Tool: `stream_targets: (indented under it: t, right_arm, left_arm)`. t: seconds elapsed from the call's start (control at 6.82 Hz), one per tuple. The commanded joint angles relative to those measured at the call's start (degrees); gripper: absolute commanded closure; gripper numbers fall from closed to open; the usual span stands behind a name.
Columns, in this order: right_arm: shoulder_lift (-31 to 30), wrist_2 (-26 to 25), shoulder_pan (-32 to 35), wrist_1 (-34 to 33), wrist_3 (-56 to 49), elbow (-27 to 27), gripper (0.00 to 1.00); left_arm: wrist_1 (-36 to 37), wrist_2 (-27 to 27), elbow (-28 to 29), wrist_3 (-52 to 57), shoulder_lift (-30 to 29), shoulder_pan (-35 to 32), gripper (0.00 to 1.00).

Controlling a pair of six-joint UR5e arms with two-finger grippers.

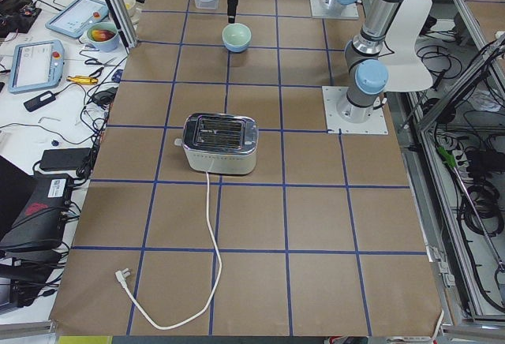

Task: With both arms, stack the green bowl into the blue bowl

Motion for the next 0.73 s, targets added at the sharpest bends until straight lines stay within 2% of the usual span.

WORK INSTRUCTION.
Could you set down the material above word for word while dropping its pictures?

EXERCISE SOLUTION.
Tool: `stream_targets: (indented under it: t, right_arm, left_arm)`. t: seconds elapsed from the call's start (control at 6.82 Hz), one per tuple. The commanded joint angles relative to those measured at the call's start (degrees); gripper: absolute commanded closure; gripper numbers fall from closed to open; the usual span stands behind a name.
Columns, in this order: right_arm: shoulder_lift (-31 to 30), wrist_2 (-26 to 25), shoulder_pan (-32 to 35), wrist_1 (-34 to 33), wrist_3 (-56 to 49), elbow (-27 to 27), gripper (0.00 to 1.00); left_arm: wrist_1 (-36 to 37), wrist_2 (-27 to 27), elbow (-28 to 29), wrist_3 (-52 to 57), shoulder_lift (-30 to 29), shoulder_pan (-35 to 32), gripper (0.00 to 1.00).

Controlling a pair of six-joint UR5e arms with two-finger grippers.


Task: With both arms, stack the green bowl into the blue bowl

Motion for the next 0.73 s, targets added at the sharpest bends until straight lines stay within 2% of the usual span.

The output shown is complete.